YOUR OBJECTIVE. Everything below from the line with "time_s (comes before" through the line with "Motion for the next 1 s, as" should be copied exactly, and nothing else; leave out the pictures.
--------------------------------------------------
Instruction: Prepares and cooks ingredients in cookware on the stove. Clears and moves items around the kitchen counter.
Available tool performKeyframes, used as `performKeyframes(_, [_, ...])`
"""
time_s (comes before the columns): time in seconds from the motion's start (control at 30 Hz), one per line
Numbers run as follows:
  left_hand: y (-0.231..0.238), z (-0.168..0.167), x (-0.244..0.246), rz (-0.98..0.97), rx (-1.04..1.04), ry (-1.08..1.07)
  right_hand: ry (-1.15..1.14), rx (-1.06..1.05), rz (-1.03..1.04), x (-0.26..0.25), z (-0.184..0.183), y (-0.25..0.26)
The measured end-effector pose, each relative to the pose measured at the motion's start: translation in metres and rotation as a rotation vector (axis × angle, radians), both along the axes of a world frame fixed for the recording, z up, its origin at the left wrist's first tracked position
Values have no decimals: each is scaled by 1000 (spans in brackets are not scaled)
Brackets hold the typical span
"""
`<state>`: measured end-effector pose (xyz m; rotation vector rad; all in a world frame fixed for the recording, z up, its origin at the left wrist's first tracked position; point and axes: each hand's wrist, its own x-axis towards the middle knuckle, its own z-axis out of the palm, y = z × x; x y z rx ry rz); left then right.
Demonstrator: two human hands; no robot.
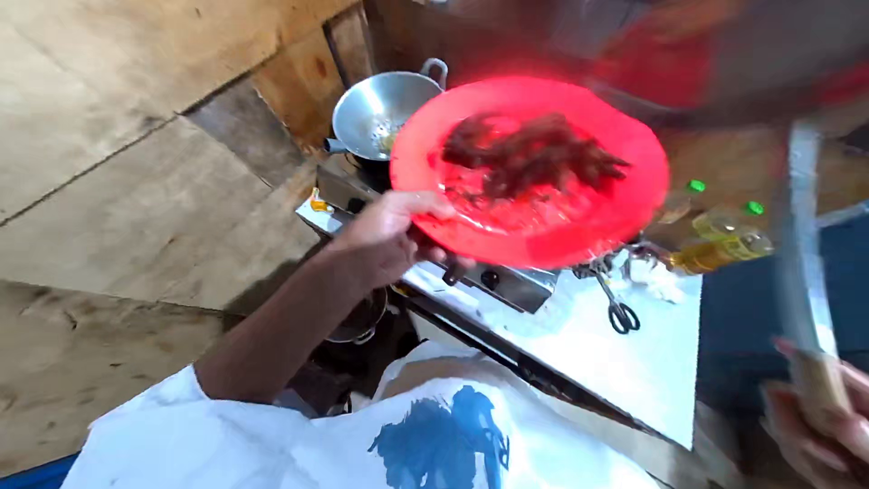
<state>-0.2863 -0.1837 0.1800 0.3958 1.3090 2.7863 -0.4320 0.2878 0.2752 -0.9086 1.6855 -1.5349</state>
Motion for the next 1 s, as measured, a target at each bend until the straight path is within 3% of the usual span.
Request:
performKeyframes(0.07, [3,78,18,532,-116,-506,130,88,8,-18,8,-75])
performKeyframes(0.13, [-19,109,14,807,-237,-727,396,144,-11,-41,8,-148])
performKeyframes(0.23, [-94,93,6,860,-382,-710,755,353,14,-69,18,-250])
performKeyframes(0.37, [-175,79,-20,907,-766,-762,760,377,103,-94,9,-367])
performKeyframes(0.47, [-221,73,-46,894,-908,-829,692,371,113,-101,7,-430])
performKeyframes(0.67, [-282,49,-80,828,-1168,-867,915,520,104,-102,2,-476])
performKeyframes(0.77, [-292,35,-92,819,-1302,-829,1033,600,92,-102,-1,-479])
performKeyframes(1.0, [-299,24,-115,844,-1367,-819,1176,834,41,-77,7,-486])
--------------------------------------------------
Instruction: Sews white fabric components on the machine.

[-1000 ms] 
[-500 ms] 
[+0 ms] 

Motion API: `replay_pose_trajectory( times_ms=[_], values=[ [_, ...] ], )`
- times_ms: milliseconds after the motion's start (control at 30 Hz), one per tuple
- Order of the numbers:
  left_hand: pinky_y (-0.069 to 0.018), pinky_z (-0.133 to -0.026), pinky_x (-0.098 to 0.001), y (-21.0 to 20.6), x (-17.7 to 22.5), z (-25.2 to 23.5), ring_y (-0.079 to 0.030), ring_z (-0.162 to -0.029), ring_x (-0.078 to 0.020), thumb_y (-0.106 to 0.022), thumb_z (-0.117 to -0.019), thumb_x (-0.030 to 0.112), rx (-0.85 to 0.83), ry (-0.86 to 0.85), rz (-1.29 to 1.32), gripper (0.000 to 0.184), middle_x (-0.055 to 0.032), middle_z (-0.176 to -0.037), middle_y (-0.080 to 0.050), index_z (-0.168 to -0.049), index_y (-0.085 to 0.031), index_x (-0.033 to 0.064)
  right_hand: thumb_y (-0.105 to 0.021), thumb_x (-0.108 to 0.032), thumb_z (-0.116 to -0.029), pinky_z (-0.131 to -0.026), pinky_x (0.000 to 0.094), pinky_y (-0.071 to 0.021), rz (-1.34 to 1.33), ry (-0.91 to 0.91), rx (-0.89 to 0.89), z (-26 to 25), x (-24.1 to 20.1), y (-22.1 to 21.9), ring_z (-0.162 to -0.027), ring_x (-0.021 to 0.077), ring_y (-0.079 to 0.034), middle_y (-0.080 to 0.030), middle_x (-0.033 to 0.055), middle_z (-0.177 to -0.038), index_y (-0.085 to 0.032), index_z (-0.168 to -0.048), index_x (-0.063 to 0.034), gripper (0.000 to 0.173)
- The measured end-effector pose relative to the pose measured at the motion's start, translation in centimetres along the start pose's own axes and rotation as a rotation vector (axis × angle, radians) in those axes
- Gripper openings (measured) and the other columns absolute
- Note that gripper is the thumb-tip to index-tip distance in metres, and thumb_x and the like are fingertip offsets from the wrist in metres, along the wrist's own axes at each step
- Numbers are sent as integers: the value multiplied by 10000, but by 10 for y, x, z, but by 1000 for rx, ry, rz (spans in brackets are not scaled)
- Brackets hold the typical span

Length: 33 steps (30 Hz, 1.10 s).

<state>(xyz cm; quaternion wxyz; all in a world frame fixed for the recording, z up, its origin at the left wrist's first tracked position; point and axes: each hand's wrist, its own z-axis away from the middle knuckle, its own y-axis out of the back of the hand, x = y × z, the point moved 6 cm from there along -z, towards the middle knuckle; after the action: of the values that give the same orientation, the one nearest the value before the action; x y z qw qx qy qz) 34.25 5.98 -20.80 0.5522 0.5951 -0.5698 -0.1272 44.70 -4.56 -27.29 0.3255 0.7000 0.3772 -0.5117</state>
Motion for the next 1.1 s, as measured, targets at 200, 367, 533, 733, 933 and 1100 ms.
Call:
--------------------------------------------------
EXPECTED ANSWER.
time_s (comes before the columns): time in seconds from the motion's start (control at 30 Hz), one per line
Numbers run as follows:
  left_hand: y (-0.231..0.238), z (-0.168..0.167), x (-0.244..0.246), rz (-0.98..0.97), rx (-1.04..1.04), ry (-1.08..1.07)
  right_hand: ry (-1.15..1.14), rx (-1.06..1.05), rz (-1.03..1.04), x (-0.26..0.25), z (-0.184..0.183), y (-0.25..0.26)
The measured end-effector pose, each relative to the pose measured at the motion's start: translation in metres and rotation as a rotation vector (axis × angle, radians), both along the axes of a world frame fixed for the recording, z up, its origin at the left wrist's first tracked position
Values have no decimals: each is scaled by 1000 (spans in brackets are not scaled)
Brackets hold the typical span
"""
`<state>`: measured end-effector pose (xyz m; rotation vector rad; all in a world frame fixed for the recording, z up, its origin at the left wrist's first tracked position; point and axes: each hand's wrist, its own x-axis towards the middle knuckle, its own z-axis out of the palm, y = z × x; x y z rx ry rz); left then right.
Demonstrator: two human hands; no robot.
<state>-0.2863 -0.1837 0.1800 0.3958 1.3090 2.7863 -0.4320 0.2878 0.2752 -0.9086 1.6855 -1.5349</state>
Motion for the next 1 s, as measured, a target at each bend until the straight path is within 3% of the usual span.

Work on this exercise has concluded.